1 1 temperature sensor

12 storage chamber

13 storage chamber

14 control unit

15 corpus

16 door

17 door

18 insulation material layer

19 rear wall

20 inner container

21 engine room

Claims

Single-circuit refrigerating appliance with a heat-insulating housing (15) and a refrigerant circuit, connected in series between a pressure connection (2) and a suction connection (3) of a compressor (1):

a liquefier (5),

a first throttle point (6),

a first one in the housing (15) formed storage chamber (12) cooling first

Evaporator (7),

a second throttle point (8),

a second evaporator (9) cooling a second storage chamber (13) formed in the housing (15),

wherein the second throttle point (8) has an adjustable Strömungsleitwert.

Single-circuit refrigerating appliance according to claim 1, characterized in that the evaporators (7, 9) are coldwall evaporators.

Single-circuit refrigerating appliance according to Claim 1 or 2, characterized by a control circuit (14) which is connected to a first temperature sensor (10) arranged on the first storage chamber (12) and is set up, the flow conductance of the second throttling point (8) in the event of cooling demand up the first storage chamber (12).

Single-circuit refrigerating appliance according to Claim 1, 2 or 3, characterized by a control circuit (14) which is connected to a second temperature sensor (11) arranged on the second storage chamber (13) and is arranged to control the flow conductance of the second throttling point (8). reduce refrigeration demand in the second storage chamber (13).

Single-circuit refrigerating appliance according to one of the preceding claims, characterized by a control circuit (14) which is set up, the speed of the speed-regulated compressor (1) increase in case of cooling demand in the first and the second storage chamber.

Single-circuit refrigerating appliance according to one of the preceding claims, characterized in that the Strömungsleitwert the second throttle point (8) in a maximum opening state is large compared to the Strömungsleitwert the first throttle point (6).

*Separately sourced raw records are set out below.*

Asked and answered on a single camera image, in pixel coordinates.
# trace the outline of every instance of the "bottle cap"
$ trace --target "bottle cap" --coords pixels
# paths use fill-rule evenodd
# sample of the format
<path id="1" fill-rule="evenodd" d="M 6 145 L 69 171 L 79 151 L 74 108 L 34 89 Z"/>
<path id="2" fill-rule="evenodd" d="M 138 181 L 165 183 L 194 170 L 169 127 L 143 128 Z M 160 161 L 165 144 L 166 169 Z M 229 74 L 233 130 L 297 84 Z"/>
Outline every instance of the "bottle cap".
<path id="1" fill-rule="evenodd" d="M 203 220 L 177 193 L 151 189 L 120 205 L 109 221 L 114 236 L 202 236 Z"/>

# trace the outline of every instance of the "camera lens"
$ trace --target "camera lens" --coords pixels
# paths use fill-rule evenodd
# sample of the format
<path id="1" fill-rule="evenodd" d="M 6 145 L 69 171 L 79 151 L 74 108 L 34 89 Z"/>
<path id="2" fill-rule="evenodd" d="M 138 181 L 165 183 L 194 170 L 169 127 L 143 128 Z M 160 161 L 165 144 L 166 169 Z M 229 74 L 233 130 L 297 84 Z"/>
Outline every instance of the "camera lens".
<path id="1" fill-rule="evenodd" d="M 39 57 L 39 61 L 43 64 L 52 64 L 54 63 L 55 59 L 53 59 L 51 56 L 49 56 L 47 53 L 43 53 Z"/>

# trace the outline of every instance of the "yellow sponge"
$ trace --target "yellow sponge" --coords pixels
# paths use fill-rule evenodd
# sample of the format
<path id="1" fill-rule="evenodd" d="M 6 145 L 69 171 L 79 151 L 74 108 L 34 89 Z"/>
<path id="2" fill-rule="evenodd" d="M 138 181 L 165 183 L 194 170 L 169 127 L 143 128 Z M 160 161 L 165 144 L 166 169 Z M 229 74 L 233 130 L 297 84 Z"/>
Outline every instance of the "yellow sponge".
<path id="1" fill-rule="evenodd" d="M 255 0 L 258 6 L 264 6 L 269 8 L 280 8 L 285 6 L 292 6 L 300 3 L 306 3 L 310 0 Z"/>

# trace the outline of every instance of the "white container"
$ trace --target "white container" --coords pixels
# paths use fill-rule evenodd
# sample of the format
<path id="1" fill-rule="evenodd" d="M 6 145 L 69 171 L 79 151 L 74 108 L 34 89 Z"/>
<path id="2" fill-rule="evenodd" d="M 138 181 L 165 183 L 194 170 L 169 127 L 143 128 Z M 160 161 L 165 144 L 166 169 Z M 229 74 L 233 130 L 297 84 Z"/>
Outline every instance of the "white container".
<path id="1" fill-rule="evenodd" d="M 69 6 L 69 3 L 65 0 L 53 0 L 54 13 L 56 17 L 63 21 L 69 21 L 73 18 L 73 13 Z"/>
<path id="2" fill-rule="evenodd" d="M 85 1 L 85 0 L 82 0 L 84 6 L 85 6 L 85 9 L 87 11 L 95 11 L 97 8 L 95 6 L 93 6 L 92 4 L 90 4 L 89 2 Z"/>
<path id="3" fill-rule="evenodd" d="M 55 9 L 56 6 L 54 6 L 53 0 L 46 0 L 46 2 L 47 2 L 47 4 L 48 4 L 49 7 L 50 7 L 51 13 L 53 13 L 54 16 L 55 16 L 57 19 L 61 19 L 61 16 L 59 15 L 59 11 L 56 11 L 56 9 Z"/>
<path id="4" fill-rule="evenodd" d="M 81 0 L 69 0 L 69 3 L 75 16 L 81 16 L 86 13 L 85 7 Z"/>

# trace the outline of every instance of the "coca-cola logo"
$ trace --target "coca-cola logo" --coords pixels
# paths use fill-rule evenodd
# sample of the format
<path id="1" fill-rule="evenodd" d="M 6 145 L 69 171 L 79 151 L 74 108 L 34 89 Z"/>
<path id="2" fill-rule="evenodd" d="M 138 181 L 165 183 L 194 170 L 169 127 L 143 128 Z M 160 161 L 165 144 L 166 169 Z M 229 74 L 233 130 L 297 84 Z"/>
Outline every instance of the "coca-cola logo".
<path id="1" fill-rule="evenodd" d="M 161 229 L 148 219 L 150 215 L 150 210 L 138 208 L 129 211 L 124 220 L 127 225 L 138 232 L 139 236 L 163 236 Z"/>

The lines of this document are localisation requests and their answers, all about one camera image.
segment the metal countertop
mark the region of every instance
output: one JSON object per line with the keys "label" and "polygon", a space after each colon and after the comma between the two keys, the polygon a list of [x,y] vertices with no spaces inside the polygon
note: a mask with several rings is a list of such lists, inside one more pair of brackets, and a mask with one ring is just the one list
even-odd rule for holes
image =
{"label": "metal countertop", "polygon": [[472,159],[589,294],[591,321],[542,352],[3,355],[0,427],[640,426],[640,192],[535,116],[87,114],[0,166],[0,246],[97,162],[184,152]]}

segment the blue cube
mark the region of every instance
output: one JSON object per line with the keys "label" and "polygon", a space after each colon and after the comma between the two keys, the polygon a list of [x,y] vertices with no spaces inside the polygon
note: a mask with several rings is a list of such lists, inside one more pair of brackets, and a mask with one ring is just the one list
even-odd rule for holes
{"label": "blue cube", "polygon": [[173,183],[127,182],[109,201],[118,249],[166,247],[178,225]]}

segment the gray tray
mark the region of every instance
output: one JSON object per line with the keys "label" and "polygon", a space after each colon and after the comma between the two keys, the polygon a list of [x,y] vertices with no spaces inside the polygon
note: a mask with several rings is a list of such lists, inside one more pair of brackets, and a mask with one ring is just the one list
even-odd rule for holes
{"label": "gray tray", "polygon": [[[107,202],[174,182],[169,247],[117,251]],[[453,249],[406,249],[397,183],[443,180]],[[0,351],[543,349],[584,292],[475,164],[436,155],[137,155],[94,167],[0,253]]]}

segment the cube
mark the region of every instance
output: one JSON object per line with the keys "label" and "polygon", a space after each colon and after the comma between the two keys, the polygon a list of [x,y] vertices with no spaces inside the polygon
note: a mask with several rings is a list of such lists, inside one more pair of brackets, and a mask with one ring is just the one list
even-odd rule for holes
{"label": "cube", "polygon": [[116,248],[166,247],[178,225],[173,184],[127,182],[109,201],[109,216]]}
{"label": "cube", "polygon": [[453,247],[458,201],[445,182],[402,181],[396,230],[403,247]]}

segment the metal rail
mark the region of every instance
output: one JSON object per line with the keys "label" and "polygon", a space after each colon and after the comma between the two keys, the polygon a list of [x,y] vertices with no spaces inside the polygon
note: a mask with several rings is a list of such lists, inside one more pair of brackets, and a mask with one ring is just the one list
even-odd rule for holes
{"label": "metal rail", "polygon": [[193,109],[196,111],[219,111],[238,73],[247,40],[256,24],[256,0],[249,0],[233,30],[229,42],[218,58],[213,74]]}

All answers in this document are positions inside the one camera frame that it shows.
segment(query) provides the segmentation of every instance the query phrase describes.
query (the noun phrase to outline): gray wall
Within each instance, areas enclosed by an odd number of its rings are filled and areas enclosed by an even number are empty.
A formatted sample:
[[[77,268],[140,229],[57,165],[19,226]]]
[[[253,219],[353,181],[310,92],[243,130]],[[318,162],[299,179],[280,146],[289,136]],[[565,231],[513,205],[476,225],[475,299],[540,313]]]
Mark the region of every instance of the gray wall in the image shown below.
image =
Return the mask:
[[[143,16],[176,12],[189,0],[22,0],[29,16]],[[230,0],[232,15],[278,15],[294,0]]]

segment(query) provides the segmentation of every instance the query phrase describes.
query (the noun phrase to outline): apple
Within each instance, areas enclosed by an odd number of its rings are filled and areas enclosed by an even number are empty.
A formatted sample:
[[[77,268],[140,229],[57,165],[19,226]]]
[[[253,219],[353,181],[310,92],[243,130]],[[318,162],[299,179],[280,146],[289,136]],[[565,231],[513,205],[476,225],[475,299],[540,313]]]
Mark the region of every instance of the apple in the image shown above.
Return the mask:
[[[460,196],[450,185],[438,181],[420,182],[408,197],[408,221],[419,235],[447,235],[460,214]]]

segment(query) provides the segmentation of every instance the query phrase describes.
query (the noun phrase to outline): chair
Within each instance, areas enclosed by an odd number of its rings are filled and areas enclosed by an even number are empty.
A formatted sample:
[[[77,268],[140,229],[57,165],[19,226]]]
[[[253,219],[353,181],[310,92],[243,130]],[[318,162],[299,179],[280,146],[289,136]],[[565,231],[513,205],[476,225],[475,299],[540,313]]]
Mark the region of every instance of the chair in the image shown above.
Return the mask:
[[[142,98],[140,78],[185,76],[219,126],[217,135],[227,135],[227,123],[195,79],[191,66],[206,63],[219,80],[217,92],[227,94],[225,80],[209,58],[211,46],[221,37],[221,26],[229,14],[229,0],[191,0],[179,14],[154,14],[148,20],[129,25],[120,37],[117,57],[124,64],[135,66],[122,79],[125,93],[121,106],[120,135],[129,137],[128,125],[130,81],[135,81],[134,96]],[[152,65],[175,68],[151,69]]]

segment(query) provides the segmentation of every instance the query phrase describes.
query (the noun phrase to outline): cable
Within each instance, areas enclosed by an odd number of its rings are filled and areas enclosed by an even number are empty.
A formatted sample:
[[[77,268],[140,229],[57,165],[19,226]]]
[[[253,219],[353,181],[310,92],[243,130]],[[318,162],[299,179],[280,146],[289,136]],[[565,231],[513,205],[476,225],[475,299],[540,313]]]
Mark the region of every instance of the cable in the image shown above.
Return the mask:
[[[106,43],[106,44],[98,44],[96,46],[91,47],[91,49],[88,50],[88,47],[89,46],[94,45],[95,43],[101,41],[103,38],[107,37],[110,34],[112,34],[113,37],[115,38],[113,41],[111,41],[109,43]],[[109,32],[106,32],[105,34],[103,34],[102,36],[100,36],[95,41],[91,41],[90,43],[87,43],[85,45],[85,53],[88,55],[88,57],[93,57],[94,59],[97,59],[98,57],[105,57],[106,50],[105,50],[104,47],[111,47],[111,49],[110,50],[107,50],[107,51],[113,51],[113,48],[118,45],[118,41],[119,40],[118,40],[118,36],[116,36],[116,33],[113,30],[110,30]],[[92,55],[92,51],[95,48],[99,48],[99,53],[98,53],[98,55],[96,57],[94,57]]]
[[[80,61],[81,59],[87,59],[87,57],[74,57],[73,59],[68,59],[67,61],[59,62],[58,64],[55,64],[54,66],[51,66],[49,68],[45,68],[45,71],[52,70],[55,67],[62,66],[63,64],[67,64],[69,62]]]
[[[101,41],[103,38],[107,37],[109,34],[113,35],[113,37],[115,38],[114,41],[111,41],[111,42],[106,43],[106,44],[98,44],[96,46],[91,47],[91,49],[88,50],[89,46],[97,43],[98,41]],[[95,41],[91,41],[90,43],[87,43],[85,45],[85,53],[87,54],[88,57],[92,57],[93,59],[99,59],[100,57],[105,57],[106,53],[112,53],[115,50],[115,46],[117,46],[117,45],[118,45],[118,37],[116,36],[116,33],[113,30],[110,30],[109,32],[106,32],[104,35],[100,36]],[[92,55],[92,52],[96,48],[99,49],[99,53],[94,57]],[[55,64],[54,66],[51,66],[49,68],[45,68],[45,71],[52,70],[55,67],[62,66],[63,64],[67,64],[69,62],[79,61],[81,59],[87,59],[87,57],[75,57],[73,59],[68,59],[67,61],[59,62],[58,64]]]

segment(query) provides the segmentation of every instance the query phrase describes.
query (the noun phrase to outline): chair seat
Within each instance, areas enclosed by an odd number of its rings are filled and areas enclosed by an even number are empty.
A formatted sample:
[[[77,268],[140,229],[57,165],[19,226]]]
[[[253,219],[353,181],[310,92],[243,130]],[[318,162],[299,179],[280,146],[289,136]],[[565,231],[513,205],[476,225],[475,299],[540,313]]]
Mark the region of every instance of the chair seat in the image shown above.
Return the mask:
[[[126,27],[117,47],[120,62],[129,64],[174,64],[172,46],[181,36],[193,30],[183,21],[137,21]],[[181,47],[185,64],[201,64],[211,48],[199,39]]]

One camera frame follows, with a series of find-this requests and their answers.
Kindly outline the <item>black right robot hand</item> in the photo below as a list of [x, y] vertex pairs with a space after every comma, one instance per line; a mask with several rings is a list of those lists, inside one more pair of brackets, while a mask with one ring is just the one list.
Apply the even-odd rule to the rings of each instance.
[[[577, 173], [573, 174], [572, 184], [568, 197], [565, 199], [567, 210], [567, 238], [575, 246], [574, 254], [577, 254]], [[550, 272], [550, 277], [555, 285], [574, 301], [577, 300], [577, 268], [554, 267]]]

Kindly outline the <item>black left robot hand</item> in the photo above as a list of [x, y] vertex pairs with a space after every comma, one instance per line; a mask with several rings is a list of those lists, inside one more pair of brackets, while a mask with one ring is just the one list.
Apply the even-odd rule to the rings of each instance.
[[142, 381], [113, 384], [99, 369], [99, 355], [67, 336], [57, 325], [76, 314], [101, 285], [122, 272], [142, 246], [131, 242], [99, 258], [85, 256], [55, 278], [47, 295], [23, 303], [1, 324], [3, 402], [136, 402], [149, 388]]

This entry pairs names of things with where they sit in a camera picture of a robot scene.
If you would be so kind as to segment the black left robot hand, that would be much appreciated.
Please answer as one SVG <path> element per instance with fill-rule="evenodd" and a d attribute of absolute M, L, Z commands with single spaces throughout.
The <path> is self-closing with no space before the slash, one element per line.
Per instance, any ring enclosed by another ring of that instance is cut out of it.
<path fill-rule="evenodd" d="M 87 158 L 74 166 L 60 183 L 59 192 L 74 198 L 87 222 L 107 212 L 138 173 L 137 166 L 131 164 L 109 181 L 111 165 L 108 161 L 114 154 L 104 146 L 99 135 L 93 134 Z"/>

Single-circuit refrigerating appliance according to one of the preceding claims, characterized in that the second throttle point (8) comprises a continuous valve.

Single-circuit refrigerating appliance according to one of the preceding claims, characterized in that at least the second storage chamber (13) is operable as a freezing compartment.

Single-circuit refrigerating appliance according to one of the preceding claims, characterized in that at least the first storage chamber (12) is operable as a normal refrigerating compartment.